— What to produce —
A faithful transcription of all lines below is the expected answer.

───── Data block

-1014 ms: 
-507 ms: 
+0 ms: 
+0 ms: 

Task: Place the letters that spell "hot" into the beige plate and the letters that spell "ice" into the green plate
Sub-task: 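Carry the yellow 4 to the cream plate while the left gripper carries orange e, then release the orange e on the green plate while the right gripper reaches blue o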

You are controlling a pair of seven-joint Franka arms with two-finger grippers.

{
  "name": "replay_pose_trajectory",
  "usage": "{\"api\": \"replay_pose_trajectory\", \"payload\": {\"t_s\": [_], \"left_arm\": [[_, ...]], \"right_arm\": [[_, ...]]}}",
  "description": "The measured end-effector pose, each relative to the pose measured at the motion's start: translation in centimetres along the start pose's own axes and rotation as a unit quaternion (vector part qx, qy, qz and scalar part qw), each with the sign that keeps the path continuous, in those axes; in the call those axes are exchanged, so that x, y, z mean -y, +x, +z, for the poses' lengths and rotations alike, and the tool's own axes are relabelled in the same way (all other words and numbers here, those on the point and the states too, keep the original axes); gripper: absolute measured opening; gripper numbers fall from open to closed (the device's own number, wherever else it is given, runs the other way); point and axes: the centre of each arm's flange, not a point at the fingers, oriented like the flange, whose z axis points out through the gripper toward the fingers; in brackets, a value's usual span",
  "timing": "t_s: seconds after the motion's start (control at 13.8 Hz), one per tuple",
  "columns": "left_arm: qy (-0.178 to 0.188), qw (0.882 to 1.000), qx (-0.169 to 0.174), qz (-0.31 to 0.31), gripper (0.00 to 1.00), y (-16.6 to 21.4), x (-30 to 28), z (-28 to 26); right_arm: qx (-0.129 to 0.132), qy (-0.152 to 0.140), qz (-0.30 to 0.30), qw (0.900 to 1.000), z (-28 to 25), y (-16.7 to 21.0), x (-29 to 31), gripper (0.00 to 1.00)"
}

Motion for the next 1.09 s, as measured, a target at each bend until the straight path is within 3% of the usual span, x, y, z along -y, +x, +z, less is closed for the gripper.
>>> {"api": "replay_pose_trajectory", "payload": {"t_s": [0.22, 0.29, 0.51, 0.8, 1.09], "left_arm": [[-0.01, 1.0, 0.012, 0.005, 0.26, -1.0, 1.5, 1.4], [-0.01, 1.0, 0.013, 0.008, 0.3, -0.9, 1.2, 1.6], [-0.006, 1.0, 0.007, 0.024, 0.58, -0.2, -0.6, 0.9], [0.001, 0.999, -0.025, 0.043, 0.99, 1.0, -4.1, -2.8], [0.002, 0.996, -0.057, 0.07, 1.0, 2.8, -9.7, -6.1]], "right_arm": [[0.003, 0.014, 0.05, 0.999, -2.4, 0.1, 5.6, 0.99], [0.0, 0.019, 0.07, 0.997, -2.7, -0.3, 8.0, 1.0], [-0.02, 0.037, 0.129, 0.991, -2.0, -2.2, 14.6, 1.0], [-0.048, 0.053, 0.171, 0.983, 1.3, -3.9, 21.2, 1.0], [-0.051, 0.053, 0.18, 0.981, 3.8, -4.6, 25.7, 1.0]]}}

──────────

— Result of this task —
-1014 ms: 
-507 ms: 
+0 ms: 
+0 ms: 

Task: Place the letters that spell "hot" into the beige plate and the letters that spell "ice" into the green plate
Sub-task: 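Carry the yellow 4 to the cream plate while the left gripper carries orange e, then release the orange e on the green plate while the right gripper reaches blue o
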
You are controlling a pair of seven-joint Franka arms with two-finger grippers.

{
  "name": "replay_pose_trajectory",
  "usage": "{\"api\": \"replay_pose_trajectory\", \"payload\": {\"t_s\": [_], \"left_arm\": [[_, ...]], \"right_arm\": [[_, ...]]}}",
  "description": "The measured end-effector pose, each relative to the pose measured at the motion's start: translation in centimetres along the start pose's own axes and rotation as a unit quaternion (vector part qx, qy, qz and scalar part qw), each with the sign that keeps the path continuous, in those axes; in the call those axes are exchanged, so that x, y, z mean -y, +x, +z, for the poses' lengths and rotations alike, and the tool's own axes are relabelled in the same way (all other words and numbers here, those on the point and the states too, keep the original axes); gripper: absolute measured opening; gripper numbers fall from open to closed (the device's own number, wherever else it is given, runs the other way); point and axes: the centre of each arm's flange, not a point at the fingers, oriented like the flange, whose z axis points out through the gripper toward the fingers; in brackets, a value's usual span",
  "timing": "t_s: seconds after the motion's start (control at 13.8 Hz), one per tuple",
  "columns": "left_arm: qy (-0.178 to 0.188), qw (0.882 to 1.000), qx (-0.169 to 0.174), qz (-0.31 to 0.31), gripper (0.00 to 1.00), y (-16.6 to 21.4), x (-30 to 28), z (-28 to 26); right_arm: qx (-0.129 to 0.132), qy (-0.152 to 0.140), qz (-0.30 to 0.30), qw (0.900 to 1.000), z (-28 to 25), y (-16.7 to 21.0), x (-29 to 31), gripper (0.00 to 1.00)"
}

Motion for the next 1.09 s, as measured, a target at each bend until the straight path is within 3% of the usual span, x, y, z along -y, +x, +z, less is closed for the gripper.
>>> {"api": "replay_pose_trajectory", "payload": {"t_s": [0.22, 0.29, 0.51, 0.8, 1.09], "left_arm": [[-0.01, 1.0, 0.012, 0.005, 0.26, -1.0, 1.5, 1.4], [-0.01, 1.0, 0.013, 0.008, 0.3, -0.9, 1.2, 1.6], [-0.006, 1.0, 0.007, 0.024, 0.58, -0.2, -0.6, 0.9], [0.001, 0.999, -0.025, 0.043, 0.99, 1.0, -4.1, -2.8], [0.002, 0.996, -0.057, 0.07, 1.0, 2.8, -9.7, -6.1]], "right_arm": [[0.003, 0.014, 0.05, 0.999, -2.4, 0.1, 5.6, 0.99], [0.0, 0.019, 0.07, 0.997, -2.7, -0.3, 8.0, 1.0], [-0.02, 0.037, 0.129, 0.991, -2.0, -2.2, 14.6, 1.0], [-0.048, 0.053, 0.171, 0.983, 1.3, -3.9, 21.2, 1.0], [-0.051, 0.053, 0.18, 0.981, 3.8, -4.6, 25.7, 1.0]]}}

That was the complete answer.